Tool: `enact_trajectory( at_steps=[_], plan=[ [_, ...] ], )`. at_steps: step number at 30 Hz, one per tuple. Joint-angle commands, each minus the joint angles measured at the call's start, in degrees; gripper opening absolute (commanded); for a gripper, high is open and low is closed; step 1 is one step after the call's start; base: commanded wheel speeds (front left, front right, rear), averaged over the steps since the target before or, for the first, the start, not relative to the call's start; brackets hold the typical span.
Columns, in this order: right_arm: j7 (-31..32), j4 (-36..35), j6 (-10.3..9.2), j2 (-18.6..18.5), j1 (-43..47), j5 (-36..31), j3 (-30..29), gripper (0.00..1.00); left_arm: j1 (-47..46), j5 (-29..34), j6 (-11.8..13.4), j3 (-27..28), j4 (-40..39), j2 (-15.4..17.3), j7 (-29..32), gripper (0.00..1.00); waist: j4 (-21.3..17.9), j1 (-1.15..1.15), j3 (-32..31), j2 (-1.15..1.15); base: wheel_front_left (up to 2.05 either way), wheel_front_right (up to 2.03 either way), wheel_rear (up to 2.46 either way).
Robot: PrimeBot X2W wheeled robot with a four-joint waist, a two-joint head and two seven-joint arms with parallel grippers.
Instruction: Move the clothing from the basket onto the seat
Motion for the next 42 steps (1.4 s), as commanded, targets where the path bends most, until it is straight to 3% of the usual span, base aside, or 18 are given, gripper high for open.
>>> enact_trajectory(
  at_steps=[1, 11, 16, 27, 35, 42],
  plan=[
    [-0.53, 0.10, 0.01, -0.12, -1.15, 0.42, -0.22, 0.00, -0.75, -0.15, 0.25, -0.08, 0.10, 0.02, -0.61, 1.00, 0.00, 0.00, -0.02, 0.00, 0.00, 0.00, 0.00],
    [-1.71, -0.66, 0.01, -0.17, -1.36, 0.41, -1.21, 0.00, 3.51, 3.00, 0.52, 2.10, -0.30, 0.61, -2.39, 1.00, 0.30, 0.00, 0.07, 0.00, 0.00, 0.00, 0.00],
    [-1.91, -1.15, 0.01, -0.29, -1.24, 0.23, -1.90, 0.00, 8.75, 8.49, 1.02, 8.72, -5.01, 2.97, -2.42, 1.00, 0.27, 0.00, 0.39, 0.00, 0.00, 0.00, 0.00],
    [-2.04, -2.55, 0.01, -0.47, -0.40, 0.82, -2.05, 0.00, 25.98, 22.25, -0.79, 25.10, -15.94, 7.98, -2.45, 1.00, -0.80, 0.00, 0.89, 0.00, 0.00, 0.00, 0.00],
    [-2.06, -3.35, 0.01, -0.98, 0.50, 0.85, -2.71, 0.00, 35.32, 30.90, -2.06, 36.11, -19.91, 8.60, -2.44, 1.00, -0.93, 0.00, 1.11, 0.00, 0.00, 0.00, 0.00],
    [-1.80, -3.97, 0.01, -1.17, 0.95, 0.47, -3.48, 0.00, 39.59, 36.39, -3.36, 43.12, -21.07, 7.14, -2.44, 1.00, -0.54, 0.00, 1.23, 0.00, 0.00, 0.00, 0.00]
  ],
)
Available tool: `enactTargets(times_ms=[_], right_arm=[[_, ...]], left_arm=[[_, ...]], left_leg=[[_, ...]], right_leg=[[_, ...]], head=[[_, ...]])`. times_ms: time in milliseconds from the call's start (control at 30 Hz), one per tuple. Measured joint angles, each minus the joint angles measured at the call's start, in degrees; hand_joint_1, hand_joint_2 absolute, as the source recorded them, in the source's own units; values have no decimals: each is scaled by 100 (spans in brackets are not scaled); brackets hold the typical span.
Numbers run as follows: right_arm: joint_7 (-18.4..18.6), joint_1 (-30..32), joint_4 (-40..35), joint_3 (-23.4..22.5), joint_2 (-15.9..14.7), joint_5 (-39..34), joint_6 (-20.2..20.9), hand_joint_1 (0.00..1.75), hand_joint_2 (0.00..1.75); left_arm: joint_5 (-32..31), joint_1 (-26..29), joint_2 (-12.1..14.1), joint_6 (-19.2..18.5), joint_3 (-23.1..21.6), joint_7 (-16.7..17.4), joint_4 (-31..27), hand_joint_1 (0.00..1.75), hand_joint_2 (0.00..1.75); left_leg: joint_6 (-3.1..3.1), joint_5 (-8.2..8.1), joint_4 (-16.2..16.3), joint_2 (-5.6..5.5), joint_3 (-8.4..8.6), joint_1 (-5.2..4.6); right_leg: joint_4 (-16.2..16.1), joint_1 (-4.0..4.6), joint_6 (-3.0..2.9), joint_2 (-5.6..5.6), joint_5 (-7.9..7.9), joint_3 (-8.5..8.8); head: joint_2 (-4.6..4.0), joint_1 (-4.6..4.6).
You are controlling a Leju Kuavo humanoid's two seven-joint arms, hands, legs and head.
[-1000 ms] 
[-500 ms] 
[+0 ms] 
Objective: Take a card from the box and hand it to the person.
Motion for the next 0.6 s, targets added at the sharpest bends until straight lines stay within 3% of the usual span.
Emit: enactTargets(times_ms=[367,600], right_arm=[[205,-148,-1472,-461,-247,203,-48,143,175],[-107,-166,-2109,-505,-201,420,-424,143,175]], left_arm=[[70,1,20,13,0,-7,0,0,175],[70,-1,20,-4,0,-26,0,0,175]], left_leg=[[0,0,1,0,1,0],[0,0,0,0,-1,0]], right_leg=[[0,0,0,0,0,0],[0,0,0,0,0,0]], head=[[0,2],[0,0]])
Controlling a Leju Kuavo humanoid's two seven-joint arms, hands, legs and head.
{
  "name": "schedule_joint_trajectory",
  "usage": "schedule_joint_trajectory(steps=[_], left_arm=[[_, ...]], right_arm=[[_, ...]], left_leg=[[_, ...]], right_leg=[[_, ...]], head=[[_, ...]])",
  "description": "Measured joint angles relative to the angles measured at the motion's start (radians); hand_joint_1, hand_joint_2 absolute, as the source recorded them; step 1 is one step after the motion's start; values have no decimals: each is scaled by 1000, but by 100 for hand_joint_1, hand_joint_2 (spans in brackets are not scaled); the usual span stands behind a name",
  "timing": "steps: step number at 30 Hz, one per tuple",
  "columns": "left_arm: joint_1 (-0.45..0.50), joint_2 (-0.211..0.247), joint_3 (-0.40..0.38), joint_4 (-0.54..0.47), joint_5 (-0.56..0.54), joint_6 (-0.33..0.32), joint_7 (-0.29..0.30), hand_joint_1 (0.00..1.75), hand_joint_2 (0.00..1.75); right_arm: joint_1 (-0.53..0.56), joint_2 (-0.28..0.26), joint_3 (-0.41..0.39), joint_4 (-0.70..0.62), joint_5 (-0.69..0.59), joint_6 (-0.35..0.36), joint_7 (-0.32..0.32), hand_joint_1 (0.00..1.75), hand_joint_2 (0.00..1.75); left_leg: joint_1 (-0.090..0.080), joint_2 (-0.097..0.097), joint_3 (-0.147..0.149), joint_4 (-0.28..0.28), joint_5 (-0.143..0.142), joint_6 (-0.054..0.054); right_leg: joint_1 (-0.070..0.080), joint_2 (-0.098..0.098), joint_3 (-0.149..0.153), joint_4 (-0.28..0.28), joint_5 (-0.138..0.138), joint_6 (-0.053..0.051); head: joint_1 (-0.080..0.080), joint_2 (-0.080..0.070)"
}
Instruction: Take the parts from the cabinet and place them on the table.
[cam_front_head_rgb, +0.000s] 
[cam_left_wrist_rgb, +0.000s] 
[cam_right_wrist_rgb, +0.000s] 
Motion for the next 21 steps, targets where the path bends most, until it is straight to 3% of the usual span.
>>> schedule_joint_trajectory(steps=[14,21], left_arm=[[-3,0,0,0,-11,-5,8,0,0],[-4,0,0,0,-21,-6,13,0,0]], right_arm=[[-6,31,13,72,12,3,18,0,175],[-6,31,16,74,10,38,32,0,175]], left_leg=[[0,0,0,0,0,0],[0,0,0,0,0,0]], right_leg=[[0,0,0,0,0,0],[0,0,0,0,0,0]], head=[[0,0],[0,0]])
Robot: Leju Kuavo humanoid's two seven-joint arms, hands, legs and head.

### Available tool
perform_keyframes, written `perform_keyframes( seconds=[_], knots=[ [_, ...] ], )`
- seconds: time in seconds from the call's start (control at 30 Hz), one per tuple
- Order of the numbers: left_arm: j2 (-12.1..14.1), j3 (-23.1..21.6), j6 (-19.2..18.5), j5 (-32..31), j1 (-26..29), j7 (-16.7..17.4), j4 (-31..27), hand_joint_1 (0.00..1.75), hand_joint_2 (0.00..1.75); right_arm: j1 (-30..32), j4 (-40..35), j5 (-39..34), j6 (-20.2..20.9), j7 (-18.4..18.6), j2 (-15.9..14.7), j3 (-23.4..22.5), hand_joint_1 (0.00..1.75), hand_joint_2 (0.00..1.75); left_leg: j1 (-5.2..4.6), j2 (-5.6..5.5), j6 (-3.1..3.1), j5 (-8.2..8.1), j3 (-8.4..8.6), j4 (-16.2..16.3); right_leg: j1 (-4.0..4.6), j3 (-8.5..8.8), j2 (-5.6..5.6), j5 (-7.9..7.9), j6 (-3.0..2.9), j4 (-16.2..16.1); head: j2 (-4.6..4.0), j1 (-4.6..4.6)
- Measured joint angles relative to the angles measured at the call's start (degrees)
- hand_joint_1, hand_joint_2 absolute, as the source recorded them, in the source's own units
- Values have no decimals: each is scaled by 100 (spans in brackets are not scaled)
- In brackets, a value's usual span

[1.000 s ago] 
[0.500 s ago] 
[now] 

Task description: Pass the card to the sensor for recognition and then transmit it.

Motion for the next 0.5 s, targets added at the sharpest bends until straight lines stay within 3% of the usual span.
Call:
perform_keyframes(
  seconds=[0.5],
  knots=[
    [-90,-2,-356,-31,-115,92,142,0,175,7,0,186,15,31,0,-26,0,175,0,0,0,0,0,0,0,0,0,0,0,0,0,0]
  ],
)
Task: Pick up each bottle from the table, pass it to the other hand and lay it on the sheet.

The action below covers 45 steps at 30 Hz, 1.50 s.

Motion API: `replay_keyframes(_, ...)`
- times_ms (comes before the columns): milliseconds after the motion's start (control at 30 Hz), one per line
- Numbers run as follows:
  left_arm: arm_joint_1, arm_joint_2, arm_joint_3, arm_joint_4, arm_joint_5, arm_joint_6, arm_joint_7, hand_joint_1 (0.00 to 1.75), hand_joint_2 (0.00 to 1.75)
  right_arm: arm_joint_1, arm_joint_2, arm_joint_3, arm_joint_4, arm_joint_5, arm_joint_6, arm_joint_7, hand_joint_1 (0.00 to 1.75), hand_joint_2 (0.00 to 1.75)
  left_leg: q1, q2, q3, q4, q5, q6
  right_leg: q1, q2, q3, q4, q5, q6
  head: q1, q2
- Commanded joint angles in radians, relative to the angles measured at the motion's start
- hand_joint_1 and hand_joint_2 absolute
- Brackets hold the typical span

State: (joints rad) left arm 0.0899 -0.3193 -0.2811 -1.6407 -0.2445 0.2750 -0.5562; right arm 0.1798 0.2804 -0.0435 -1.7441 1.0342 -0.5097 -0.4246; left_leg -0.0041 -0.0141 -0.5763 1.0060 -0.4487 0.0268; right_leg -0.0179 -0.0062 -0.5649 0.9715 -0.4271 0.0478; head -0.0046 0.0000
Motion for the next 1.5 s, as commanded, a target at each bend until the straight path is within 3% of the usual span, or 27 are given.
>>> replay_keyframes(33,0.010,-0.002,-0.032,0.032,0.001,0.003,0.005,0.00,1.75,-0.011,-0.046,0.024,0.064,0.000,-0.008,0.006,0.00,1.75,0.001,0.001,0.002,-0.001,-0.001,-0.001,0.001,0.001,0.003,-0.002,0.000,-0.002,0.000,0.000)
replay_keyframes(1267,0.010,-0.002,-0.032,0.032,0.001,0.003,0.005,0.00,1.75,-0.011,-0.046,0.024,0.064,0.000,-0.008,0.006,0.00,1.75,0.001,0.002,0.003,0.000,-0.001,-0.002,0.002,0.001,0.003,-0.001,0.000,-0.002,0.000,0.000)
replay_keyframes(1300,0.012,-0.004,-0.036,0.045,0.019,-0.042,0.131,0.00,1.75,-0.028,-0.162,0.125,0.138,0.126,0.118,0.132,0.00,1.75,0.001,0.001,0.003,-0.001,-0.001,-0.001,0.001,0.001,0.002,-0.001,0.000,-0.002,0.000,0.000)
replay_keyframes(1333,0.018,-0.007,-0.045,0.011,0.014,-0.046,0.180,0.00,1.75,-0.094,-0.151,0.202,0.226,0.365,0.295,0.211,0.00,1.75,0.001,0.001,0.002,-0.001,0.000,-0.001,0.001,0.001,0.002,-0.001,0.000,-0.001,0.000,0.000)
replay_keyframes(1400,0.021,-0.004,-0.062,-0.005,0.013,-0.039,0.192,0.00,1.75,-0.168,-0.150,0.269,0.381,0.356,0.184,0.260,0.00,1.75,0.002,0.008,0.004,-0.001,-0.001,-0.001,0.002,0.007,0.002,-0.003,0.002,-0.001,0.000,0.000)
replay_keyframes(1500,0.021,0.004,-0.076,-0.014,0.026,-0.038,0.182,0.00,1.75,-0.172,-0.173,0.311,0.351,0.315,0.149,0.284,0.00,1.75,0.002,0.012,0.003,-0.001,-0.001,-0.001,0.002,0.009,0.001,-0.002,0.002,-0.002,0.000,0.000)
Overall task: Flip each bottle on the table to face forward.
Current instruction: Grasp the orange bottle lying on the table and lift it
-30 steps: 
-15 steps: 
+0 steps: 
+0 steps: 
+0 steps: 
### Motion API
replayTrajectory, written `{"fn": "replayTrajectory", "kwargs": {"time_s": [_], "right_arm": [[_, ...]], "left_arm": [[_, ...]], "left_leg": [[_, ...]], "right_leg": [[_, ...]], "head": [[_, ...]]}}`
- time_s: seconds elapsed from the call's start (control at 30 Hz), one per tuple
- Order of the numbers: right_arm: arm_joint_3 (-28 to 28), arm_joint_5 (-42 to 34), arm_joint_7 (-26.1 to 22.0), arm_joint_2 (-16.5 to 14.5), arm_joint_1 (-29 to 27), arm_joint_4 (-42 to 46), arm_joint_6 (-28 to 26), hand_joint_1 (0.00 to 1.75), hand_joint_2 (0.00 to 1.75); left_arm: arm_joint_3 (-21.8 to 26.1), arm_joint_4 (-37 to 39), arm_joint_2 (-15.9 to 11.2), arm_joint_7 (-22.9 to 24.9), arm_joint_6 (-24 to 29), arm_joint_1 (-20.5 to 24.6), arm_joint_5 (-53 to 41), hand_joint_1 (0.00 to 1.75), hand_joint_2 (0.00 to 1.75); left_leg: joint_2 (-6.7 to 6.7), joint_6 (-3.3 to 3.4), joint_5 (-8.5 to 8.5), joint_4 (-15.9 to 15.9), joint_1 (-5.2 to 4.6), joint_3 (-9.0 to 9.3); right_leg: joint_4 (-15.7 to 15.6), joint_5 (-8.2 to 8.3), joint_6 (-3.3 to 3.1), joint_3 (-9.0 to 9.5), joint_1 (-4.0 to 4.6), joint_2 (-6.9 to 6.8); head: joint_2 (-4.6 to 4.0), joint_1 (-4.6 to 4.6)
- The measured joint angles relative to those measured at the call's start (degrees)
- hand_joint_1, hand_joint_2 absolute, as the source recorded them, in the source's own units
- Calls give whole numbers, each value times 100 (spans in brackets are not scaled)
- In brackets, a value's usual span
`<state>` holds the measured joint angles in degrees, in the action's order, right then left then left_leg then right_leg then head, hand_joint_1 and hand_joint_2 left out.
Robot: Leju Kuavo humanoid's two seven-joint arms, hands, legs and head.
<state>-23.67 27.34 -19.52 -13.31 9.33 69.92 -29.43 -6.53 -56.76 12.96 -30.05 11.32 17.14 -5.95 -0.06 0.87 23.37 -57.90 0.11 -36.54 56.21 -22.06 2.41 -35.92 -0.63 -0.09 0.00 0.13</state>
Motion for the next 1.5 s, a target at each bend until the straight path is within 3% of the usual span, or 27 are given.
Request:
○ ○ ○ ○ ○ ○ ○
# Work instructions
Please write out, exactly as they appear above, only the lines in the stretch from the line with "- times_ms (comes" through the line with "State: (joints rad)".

# Solved problem
- times_ms (comes before the columns): milliseconds after the motion's start (control at 30 Hz), one per line
- Numbers run as follows:
  left_arm: arm_joint_1, arm_joint_2, arm_joint_3, arm_joint_4, arm_joint_5, arm_joint_6, arm_joint_7, hand_joint_1 (0.00 to 1.75), hand_joint_2 (0.00 to 1.75)
  right_arm: arm_joint_1, arm_joint_2, arm_joint_3, arm_joint_4, arm_joint_5, arm_joint_6, arm_joint_7, hand_joint_1 (0.00 to 1.75), hand_joint_2 (0.00 to 1.75)
  left_leg: q1, q2, q3, q4, q5, q6
  right_leg: q1, q2, q3, q4, q5, q6
  head: q1, q2
- Commanded joint angles in radians, relative to the angles measured at the motion's start
- hand_joint_1 and hand_joint_2 absolute
- Brackets hold the typical span

State: (joints rad) left arm 0.0899 -0.3193 -0.2811 -1.6407 -0.2445 0.2750 -0.5562; right arm 0.1798 0.2804 -0.0435 -1.7441 1.0342 -0.5097 -0.4246; left_leg -0.0041 -0.0141 -0.5763 1.0060 -0.4487 0.0268; right_leg -0.0179 -0.0062 -0.5649 0.9715 -0.4271 0.0478; head -0.0046 0.0000

This response is done.